Братья почтительно выпустили нас за ворота. Мы знали, что они не спускают с нас глаз, но не могут приблизиться настолько, чтобы услышать, о чем мы говорим, джем нарочно выбрал дорогу через луга.

– Саади, – сказал он мне, когда мы вышли на открытое пространство, – аллах услышал мою молитву. Я получил сегодня ответ от матери. Я немедля сжег его и не могу показать тебе. Она пишет, что заплатит за меня Ордену огромный выкуп. Ты веришь в это, Саади?

– Когда же ты писал ей? – не сдержался я; Джем уже имел от меня секреты.

– Еще при Сулеймане. Он снесся с каким-то греком из Никозии. Помнишь купцов, которые были тут в апреле? Скажи, Саади, ты веришь?

– Конечно! Разве твоя мать не пойдет на все ради твоего спасения?

– Я не о том. Веришь ли ты, что Орден отпустит меня? И потом… Отослав купцов со своим согласием, я задумался: верно ли я поступил? Ведь мы не исчерпали еще всех возможностей организовать поход на Баязида через Румелию; именно сейчас, если верить известиям, мир готов действовать. А я вдруг укроюсь в Каире. Мне совершенно ясно, на что я могу рассчитывать там: я стану частным лицом, доживающим свой век подле матери, жены и детей. А как же моя борьба, Саади? Зачем мне бежать прежде, чем я получу ответ от Корвина, прежде, чем папа обратится к христианам с воззванием? Вправе ли я поступить так?

– Вправе. Ты не только владетель, стремящийся к власти. Ты еще и человек. Речь, быть может, сейчас идет о твоей человеческой свободе, если даже не о жизни твоей. Ты обязан искать пути к спасению, как же иначе!

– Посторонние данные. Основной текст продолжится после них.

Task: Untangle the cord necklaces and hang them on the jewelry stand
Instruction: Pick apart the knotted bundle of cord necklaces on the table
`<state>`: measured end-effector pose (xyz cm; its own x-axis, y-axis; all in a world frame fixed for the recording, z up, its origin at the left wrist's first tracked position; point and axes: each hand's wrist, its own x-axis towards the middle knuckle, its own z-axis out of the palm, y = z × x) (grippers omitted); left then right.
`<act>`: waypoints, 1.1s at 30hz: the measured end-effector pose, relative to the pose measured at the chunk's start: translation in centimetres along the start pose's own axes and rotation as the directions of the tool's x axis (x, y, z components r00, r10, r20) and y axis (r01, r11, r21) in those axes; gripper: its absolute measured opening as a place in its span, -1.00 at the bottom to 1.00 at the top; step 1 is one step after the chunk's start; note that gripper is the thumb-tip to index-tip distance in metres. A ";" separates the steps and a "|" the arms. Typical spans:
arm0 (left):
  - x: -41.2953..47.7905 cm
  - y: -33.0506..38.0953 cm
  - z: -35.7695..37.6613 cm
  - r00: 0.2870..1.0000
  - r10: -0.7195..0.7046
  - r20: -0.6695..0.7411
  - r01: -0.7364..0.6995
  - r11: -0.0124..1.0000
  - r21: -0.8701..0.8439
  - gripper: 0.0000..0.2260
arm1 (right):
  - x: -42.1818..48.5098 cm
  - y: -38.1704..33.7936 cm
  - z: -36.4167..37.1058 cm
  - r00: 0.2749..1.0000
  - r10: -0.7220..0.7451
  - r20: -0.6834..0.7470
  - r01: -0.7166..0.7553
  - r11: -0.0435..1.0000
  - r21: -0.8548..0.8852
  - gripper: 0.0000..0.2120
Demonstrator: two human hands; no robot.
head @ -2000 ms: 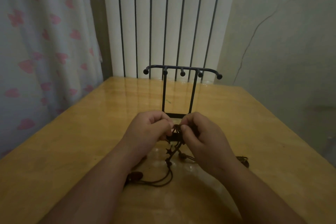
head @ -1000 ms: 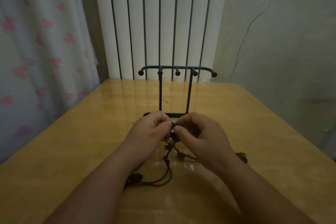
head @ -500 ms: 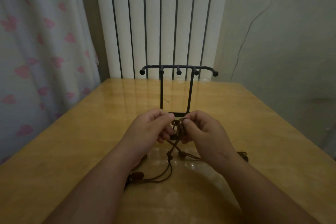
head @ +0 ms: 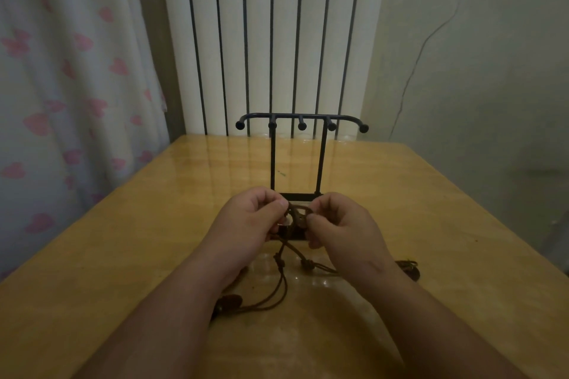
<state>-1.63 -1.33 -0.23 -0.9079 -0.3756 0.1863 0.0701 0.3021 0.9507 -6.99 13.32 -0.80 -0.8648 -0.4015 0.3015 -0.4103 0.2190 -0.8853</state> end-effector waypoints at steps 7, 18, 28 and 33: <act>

– Нет, Саади, как раз нет. Я еще не дошел до этого и хотел бы дойти не скоро. Я не стал бы жить, угасни во мне надежда занять престол. Сейчас она мерцает – стреноженная, преследуемая, но она вовсе угаснет, едва лишь я ступлю на египетскую землю. Ибо тогда я сам отступлюсь от нее. Понимаешь? – Джем наклонился ко мне. – Тут я тяжелый укор их совести, постоянное Запоминание о том, что они упускают свой шанс, – такой случай представляется ведь в истории один лишь раз! Это распаляет их друг против друга и претив самих себя, они борются между корыстолюбием и честолюбием, между жаждой легкой наживы и жаждой бессмертия. Борьба эта нелегка, Саади, и мы не можем предвидеть ее исход. Я обязан ждать, даже если на это уйдут годы жизни!

«Опять порыв! – подумал я. – Отчего у Джема все так неровно?»